◆ EXERCISE: Every entry must be echoed exactly.

◆ SUPPLIED ENTRIES:
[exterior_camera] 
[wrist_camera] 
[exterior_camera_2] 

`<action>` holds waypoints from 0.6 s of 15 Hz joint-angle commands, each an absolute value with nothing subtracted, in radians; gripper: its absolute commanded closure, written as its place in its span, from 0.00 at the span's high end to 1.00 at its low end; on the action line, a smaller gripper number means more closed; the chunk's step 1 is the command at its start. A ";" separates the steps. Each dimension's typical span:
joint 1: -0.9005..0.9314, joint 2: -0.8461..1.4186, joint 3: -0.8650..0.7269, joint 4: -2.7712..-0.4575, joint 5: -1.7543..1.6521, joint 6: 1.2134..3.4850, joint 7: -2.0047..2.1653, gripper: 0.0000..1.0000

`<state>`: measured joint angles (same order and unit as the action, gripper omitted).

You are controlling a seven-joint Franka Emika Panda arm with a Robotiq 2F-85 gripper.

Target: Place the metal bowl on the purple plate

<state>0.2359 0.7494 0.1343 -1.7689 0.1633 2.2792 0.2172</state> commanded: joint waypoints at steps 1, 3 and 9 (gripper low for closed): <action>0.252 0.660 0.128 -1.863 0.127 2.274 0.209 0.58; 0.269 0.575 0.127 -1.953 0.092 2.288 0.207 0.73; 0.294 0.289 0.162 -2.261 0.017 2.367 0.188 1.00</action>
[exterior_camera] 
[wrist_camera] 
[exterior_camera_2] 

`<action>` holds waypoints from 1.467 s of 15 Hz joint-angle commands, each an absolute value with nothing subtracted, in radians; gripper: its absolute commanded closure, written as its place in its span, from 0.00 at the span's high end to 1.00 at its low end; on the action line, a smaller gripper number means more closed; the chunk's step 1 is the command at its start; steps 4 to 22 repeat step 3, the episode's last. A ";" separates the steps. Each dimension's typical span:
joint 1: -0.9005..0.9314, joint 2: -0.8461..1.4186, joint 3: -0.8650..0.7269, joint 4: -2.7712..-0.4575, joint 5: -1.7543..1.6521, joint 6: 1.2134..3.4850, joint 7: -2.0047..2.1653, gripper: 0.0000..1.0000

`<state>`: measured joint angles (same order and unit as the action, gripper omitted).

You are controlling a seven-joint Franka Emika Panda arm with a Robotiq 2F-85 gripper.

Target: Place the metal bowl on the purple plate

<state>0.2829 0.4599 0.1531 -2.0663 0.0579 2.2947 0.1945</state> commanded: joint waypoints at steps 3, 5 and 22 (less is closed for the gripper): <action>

◆ FINISHED TASK:
[exterior_camera] 
[wrist_camera] 
[exterior_camera_2] 

`<action>` holds waypoints from 0.6 s of 15 Hz joint-angle commands, each an absolute value with nothing subtracted, in radians; gripper: its absolute commanded closure, written as its place in its span, from 0.00 at the span's high end to 1.00 at its low end; on the action line, a smaller gripper number means more closed; the chunk's step 1 is the command at its start. A ";" separates the steps. Each dimension's typical span:
joint 1: -0.9005..0.9314, joint 2: -0.8461..1.4186, joint 3: -0.8650..0.7269, joint 4: -2.7712..-0.4575, joint 5: -1.7543..1.6521, joint 6: 1.2134..3.4850, joint 7: -2.0047..2.1653, gripper: 0.0000..1.0000

`<state>`: measured joint angles (same order and unit as the action, gripper omitted).

You are controlling a seven-joint Franka Emika Panda arm with a Robotiq 2F-85 gripper.

Target: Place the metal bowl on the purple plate

<state>0.2359 0.7494 0.1343 -1.7689 0.1633 2.2792 0.2172</state> commanded: joint waypoints at steps 1, 3 and 9 (gripper low for closed): <action>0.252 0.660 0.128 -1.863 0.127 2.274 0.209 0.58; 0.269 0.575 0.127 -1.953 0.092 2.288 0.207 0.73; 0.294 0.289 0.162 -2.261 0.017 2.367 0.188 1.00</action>
[exterior_camera] 
[wrist_camera] 
[exterior_camera_2] 

`<action>` holds waypoints from 1.467 s of 15 Hz joint-angle commands, each an absolute value with nothing subtracted, in radians; gripper: its absolute commanded closure, written as its place in its span, from 0.00 at the span's high end to 1.00 at its low end; on the action line, a smaller gripper number means more closed; the chunk's step 1 is the command at its start; steps 4 to 22 repeat step 3, the episode's last. A ";" separates the steps. Each dimension's typical span:
joint 1: -0.9005..0.9314, joint 2: -0.8461..1.4186, joint 3: -0.8650..0.7269, joint 4: -2.7712..-0.4575, joint 5: -1.7543..1.6521, joint 6: 1.2134..3.4850, joint 7: -2.0047..2.1653, gripper: 0.0000..1.0000

`<state>`: measured joint angles (same order and unit as the action, gripper omitted).

You are controlling a seven-joint Franka Emika Panda arm with a Robotiq 2F-85 gripper.

Target: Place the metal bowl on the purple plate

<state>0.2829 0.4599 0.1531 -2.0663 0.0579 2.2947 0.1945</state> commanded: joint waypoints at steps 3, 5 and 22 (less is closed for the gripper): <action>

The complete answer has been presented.